Neutrophils have been shown to control T. gondii infection, which is chronically in approximately one-third of the human population. T. gondii infection is established in the small intestine from consumption of contaminated food or water and after entering of the bloodstream, T. gondii disseminates through different organs, also with the help of infected immune cells to reach immunoprivileged sites (for more on neutrophils read – Neutrophils on Immunopaedia).
Mice are a natural intermediate host for T. gondii and therefore became a popular model to study immunological host defense. However, mice and humans have not always the same immunological mechanisms and studies of human neutrophils in T. gondii infection are scarce. Miranda et al. now determined the activation status of human neutrophils from patients with acute and chronic infections of T. gondii by flow cytometry. Additionally, they investigated the induction of neutrophil extracellular trap (NET) formation, the production of cytokines/chemokines and the recruitment of adaptive effector cells upon T. gondii stimulation (Figure 1).
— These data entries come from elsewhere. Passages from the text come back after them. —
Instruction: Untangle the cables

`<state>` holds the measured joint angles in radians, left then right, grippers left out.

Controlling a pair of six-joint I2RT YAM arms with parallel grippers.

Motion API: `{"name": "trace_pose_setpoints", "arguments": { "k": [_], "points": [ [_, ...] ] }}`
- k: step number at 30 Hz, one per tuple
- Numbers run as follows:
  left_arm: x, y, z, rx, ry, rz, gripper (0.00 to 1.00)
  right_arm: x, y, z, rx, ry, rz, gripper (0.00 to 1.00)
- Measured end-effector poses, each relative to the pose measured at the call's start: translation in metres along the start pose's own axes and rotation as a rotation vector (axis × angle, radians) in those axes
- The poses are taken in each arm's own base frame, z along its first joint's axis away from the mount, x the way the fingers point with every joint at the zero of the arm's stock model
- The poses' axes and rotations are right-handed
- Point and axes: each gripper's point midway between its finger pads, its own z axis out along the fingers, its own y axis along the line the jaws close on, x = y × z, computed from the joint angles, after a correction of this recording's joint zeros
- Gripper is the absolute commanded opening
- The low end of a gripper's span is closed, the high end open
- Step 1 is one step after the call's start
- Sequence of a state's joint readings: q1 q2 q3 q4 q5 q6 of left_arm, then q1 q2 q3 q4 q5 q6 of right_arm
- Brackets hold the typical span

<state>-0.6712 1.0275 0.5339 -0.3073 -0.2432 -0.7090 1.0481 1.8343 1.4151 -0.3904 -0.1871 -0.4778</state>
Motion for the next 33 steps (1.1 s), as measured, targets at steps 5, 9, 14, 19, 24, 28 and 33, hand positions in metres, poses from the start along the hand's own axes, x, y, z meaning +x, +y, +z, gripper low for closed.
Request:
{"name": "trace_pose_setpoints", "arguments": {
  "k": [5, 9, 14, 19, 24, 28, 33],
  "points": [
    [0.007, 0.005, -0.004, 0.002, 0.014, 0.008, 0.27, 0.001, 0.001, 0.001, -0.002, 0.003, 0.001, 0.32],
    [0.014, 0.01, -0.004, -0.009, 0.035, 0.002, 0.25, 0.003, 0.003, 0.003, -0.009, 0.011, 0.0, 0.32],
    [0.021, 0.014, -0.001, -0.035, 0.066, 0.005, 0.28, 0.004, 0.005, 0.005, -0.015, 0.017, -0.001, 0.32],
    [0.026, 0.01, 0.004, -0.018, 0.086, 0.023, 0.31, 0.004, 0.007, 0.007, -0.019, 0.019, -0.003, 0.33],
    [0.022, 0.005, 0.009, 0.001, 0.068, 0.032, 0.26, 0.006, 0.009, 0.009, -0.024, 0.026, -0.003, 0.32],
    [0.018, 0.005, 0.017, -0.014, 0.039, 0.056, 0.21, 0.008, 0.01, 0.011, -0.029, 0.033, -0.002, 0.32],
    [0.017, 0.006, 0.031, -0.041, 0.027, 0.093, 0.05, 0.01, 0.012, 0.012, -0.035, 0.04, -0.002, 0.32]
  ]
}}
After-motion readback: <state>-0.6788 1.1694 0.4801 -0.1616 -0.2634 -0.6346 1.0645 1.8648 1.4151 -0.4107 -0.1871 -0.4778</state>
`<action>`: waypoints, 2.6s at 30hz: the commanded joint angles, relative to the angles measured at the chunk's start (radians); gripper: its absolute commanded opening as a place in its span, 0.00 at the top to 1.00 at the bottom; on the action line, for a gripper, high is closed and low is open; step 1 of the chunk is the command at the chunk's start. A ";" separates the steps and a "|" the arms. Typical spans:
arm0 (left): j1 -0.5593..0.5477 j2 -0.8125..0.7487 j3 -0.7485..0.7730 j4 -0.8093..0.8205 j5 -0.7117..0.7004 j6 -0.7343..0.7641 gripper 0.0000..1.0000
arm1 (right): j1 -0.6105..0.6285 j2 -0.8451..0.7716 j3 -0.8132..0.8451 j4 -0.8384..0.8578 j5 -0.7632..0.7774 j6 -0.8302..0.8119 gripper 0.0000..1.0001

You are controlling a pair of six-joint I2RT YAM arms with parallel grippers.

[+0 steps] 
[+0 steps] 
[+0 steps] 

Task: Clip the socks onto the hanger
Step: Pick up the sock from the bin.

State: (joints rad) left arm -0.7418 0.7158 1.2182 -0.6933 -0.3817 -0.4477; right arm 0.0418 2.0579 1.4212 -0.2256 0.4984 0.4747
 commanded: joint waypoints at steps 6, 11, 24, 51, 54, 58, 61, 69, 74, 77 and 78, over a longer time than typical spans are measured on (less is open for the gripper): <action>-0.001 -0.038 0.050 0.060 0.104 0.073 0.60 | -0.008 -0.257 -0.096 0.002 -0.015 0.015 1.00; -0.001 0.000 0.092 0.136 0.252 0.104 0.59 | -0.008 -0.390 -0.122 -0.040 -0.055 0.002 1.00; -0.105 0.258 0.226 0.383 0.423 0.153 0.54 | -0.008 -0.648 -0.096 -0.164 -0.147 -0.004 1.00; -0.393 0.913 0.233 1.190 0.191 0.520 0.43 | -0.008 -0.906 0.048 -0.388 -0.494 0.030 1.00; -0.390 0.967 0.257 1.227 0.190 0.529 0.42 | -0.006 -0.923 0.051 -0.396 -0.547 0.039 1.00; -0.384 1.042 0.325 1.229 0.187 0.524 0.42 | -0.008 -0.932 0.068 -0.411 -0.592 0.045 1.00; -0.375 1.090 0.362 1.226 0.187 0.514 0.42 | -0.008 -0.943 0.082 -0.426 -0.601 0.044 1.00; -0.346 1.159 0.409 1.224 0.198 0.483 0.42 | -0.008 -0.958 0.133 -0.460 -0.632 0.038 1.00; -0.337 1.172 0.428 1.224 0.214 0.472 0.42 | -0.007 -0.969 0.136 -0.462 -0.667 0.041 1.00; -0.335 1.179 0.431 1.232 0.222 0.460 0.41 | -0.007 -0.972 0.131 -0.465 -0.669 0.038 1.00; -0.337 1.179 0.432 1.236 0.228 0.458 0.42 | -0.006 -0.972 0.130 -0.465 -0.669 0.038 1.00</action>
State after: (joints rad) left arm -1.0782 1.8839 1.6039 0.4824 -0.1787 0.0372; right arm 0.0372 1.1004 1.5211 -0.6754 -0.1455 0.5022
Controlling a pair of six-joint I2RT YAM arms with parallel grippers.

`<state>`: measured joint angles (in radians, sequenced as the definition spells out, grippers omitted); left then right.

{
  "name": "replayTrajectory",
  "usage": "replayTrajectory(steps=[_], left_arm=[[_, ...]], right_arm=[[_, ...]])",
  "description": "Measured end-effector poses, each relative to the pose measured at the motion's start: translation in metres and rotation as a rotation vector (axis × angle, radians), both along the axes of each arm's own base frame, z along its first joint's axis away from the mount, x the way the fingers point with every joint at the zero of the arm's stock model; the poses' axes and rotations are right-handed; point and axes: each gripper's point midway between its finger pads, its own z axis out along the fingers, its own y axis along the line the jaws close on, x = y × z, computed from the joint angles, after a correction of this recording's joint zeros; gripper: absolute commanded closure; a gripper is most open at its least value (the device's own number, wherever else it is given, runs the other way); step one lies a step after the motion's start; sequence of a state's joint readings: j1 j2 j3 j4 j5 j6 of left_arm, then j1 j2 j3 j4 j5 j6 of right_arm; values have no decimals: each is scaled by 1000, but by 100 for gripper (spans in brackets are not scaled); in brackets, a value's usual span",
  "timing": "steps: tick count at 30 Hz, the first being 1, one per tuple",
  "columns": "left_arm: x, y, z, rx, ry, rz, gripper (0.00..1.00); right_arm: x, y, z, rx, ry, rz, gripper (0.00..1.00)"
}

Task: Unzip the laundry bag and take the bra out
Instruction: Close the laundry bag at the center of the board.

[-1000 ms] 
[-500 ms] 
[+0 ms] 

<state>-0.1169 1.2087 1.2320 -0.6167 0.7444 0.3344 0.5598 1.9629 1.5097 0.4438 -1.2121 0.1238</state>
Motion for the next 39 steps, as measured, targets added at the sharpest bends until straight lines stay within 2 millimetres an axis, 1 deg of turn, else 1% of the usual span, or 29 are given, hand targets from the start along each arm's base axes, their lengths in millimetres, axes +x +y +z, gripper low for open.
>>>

Neutrophils from acute infected patients were significantly activated as shown by the upregulation of CD66b and the presence of CD66+CD16+ cells in the PBMC fraction. Transmission electron microscopy further revealed that tachyzoites actively infect neutrophils probably through phagocytosis. Moreover, the frequency of NET formation and ROS production was increased in neutrophils from healthy donors exposed to T. gondii. These NETs further amplified the innate immune response by promoting the migration and activation of neutrophils as shown using NET supernatants. Importantly, the T. gondii induced NETs not only activated more neutrophils but amplified also the adaptive immune response by attracting T cells and inducing the production of inflammatory cytokines by PBMCs.
Journal Article: Miranda, et al., 2021. Toxoplasma gondii-Induced Neutrophil Extracellular Traps Amplify the Innate and Adaptive Response. American Society for Microbiology.